**WHAT IS NEEDED**. Retype, word for word, every line from the one holding "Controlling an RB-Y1" through the one holding "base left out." in the entries below, both included, and only those lines.

Data records:

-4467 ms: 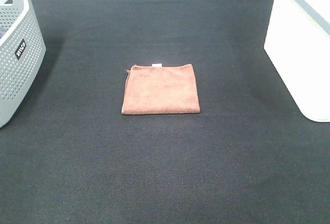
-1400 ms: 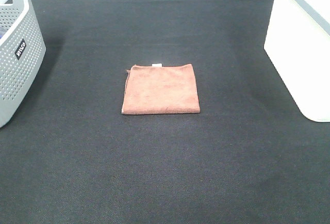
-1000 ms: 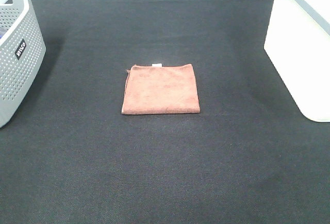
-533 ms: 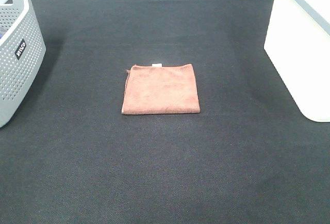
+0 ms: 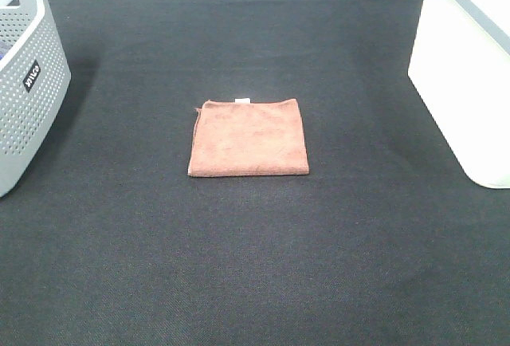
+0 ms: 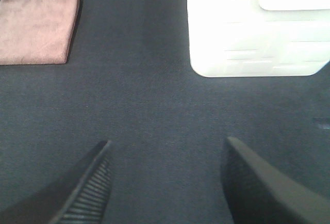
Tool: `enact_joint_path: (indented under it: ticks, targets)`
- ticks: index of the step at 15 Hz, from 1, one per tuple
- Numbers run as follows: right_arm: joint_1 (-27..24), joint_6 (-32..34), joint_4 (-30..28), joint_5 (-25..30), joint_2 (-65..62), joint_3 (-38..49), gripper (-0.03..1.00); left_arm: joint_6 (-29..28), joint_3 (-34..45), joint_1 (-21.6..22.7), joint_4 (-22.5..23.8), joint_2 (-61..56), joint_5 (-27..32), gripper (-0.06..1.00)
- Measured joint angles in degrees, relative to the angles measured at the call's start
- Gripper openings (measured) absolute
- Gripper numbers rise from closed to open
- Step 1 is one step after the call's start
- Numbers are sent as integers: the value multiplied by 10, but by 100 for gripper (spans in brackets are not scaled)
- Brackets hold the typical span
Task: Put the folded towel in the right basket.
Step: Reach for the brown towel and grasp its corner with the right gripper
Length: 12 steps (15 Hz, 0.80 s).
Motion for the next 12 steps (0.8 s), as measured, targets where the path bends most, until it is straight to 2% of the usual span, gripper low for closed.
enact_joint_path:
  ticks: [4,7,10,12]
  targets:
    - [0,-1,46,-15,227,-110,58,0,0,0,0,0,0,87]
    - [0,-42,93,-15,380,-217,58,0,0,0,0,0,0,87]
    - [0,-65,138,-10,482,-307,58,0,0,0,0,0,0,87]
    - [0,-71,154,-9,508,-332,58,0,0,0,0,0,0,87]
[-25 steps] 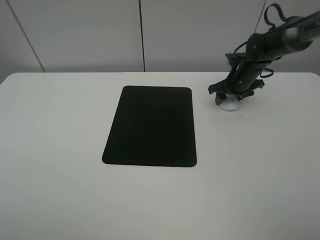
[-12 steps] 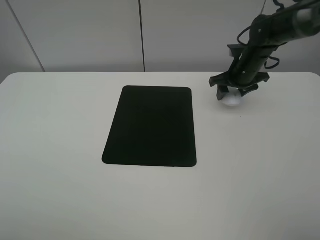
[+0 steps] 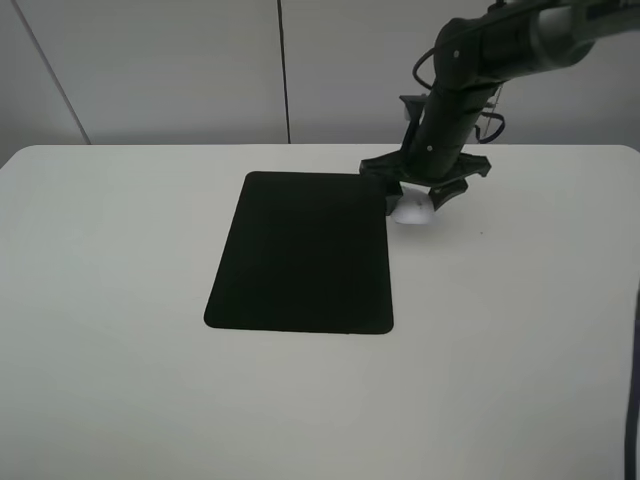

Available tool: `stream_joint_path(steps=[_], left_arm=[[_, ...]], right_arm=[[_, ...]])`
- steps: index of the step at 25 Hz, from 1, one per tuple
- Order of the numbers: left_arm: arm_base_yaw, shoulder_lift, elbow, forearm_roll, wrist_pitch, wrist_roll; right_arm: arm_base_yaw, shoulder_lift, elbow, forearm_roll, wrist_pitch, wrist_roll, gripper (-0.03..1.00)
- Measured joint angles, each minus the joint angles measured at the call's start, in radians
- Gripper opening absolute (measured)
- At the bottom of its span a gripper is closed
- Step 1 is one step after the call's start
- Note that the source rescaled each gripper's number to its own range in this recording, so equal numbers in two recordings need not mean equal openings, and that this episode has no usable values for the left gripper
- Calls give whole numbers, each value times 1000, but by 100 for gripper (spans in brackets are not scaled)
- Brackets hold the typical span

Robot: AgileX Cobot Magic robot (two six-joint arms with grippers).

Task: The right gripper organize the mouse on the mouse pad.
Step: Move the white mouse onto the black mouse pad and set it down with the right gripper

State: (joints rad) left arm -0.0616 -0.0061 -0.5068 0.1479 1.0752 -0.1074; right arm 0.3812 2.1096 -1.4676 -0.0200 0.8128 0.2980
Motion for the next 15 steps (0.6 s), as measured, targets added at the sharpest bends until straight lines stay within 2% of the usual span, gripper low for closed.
stream_joint_path(steps=[3,8,15], left_arm=[[0,0,0,0,0,0],[0,0,0,0,0,0],[0,0,0,0,0,0]], right_arm=[[50,0,0,-15,-25,76,0],[138,0,0,-107,-84,180,0],[226,5,0,-187,-166,281,0]])
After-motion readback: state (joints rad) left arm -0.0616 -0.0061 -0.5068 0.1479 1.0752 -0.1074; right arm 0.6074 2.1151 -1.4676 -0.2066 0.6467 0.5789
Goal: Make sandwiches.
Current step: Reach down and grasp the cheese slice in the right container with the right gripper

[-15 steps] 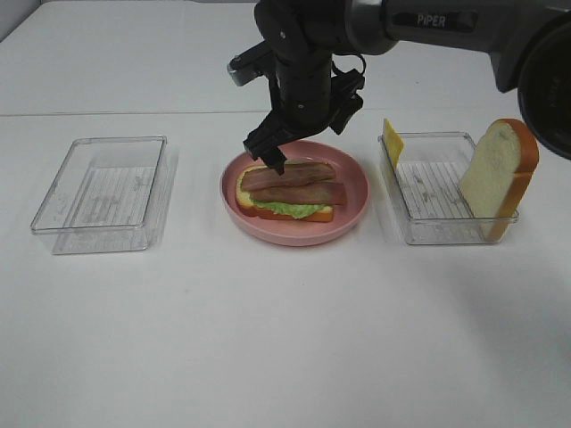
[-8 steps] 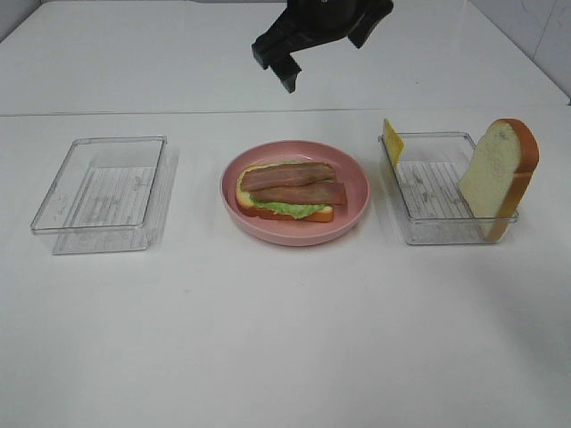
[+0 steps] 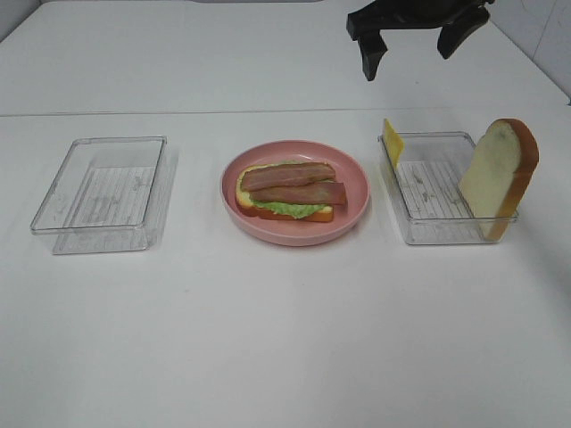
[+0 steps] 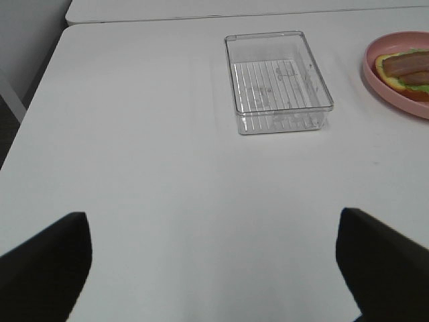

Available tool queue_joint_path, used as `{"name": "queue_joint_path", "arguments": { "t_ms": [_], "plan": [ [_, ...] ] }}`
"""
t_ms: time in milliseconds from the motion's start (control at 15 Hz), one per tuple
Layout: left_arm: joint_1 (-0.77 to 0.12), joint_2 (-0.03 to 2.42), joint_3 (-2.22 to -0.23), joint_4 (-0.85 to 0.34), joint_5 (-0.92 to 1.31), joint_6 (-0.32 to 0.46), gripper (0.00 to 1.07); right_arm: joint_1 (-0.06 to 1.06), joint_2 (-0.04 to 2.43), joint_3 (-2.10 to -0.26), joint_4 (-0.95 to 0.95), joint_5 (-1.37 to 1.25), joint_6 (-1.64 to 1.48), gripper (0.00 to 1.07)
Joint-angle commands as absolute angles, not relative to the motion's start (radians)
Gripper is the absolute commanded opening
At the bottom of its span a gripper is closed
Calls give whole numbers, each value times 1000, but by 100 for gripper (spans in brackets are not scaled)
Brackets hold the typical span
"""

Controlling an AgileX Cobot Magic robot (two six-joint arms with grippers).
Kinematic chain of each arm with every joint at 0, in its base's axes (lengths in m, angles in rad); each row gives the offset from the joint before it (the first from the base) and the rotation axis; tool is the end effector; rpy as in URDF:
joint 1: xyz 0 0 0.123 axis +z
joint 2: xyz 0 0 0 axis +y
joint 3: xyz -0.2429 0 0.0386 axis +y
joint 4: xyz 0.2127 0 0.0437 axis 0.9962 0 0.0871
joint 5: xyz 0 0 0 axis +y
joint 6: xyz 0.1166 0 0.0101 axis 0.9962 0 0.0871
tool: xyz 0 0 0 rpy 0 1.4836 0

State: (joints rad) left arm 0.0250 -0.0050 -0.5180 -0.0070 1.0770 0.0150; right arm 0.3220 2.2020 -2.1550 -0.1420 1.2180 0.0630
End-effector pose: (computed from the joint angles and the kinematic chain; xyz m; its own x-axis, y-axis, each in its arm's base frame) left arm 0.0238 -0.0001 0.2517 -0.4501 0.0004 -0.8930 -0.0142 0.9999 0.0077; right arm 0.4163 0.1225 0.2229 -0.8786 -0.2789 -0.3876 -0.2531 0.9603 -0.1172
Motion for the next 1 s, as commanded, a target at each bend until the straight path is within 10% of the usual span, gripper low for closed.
{"name": "queue_joint_path", "arguments": {
  "t_ms": [67,1000],
  "plan": [
    [28,-22,-518,-10,1073,16,91,284,2212,-2154,-108,1229,49,98],
    [28,-22,-518,-10,1073,16,91,283,2442,-2154,-47,1183,45,97]
  ]
}}
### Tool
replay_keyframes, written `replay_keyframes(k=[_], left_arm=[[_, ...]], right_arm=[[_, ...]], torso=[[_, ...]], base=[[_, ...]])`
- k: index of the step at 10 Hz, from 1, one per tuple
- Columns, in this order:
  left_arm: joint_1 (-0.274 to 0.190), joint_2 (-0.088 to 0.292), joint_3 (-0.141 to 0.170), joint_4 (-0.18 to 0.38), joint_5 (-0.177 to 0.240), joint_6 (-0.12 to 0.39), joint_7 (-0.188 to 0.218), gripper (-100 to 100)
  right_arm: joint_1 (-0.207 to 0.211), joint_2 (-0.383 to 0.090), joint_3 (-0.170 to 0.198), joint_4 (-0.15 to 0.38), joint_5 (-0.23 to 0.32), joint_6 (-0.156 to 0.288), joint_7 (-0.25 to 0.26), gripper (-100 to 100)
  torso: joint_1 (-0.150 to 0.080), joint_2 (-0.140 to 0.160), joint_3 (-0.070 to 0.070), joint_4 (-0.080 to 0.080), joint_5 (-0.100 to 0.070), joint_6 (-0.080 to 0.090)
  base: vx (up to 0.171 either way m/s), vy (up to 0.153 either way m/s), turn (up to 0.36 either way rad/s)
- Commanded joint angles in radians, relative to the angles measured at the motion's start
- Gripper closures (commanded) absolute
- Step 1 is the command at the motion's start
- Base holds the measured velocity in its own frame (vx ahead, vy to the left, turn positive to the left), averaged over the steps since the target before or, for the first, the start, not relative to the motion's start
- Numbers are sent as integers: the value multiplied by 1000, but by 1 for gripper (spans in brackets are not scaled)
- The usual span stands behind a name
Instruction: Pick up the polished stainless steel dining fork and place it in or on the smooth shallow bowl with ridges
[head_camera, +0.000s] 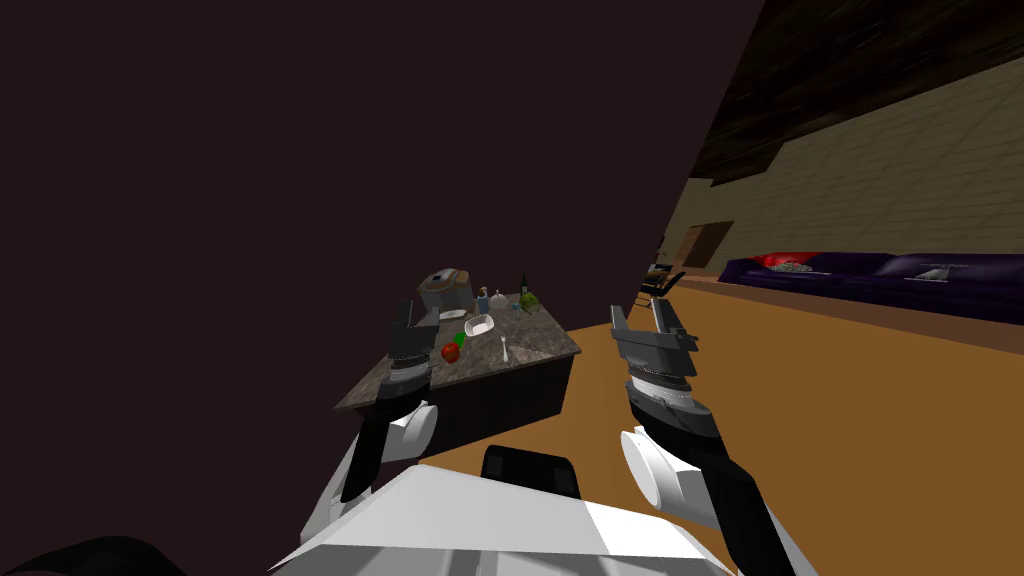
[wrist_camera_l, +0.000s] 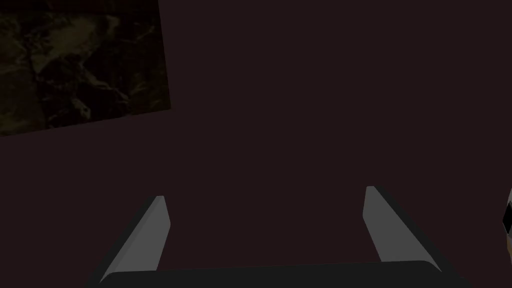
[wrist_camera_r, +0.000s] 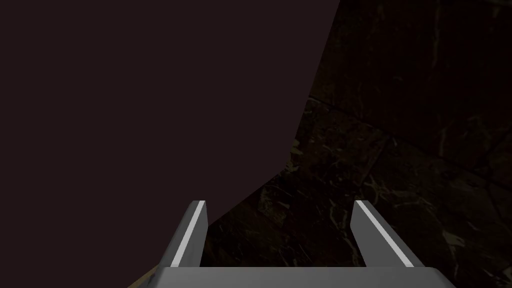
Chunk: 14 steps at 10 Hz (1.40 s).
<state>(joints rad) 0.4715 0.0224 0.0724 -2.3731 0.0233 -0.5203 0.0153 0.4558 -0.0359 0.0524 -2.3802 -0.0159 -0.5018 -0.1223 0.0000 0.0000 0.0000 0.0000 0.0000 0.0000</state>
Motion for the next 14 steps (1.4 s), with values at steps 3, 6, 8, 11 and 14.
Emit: replay_keyframes(k=[3,6,8,11,14], left_arm=[[3,87,25,32,0,45,-7,-100],[11,165,54,72,1,104,-16,-100],[18,225,77,103,3,154,-23,-100],[26,291,100,138,4,211,-30,-100],[36,363,122,176,6,272,-37,-100]], right_arm=[[0,0,0,0,0,0,0,0],[0,0,0,0,0,0,0,0],[0,0,0,0,0,0,0,0],[0,0,0,0,0,0,0,0],[0,0,0,0,0,0,0,0]], torso=[[-1,1,0,0,0,0],[-2,1,1,0,0,0],[-2,2,1,0,0,0],[-3,2,1,0,-1,0],[-2,1,0,0,0,0]], base=[[-13,-18,-85],[-19,-31,-118],[-26,-42,-178],[-19,-44,-134],[-8,-36,-128]])
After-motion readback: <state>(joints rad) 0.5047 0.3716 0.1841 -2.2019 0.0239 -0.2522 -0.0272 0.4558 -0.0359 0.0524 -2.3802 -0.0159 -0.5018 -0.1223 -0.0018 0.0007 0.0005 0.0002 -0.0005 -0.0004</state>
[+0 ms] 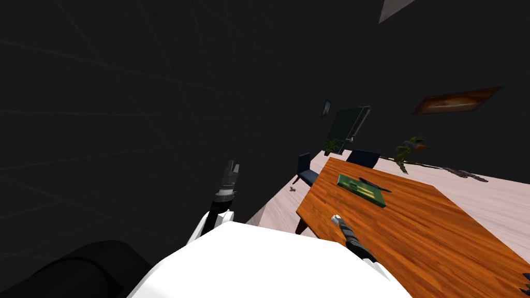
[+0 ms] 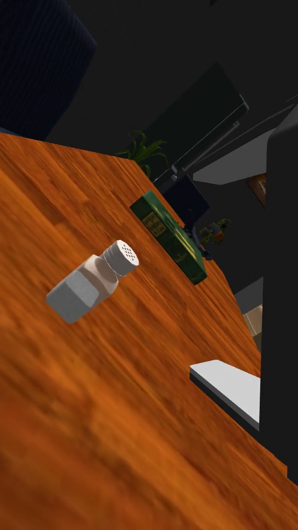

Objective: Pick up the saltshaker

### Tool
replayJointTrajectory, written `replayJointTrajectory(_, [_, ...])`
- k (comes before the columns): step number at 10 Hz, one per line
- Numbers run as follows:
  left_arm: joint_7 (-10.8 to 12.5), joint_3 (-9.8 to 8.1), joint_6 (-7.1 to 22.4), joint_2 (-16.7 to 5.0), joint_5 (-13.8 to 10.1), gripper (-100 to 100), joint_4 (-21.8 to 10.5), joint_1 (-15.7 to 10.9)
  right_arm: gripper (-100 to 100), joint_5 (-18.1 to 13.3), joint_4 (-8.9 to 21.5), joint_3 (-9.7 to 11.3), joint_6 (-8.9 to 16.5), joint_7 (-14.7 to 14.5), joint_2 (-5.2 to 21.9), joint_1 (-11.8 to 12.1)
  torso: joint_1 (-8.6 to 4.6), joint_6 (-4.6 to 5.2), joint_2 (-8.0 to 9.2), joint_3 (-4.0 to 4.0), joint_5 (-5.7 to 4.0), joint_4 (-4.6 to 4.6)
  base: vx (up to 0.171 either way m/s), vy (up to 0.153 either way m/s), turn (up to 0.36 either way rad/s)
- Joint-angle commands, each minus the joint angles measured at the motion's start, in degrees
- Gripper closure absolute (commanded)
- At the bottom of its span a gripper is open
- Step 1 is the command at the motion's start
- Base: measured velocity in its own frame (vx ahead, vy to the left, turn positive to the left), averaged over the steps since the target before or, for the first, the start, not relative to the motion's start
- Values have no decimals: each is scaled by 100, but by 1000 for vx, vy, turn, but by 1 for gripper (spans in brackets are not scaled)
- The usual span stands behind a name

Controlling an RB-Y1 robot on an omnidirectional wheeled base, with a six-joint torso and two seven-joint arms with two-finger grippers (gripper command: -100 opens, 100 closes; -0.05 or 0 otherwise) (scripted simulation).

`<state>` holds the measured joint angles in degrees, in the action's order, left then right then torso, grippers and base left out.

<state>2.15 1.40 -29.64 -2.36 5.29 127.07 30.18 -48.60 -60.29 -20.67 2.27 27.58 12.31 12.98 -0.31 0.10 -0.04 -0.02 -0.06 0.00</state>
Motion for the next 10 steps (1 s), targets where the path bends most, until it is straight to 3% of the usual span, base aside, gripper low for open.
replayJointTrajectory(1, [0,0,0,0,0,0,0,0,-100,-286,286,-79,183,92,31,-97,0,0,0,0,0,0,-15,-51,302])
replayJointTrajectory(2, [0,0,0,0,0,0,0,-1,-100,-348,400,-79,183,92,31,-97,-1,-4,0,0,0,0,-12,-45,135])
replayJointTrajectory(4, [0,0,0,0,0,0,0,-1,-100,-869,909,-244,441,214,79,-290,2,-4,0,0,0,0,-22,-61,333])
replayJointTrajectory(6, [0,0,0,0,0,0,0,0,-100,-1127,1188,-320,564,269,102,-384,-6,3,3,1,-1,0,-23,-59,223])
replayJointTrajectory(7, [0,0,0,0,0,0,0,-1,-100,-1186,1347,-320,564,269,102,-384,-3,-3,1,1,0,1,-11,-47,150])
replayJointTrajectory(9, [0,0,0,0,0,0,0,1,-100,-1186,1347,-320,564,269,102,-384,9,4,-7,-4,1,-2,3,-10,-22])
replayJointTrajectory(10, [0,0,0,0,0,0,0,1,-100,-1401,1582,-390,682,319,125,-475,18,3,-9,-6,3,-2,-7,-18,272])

**EXERCISE OUTPUT**.
Controlling an RB-Y1 robot on an omnidirectional wheeled base, with a six-joint torso and two seven-joint arms with two-finger grippers (gripper command: -100 opens, 100 closes; -0.05 or 0 otherwise) (scripted simulation).

`<state>` holds the measured joint angles in degrees, in the action's order, left then right then torso, grippers and base left out.

The response to this exercise is now complete.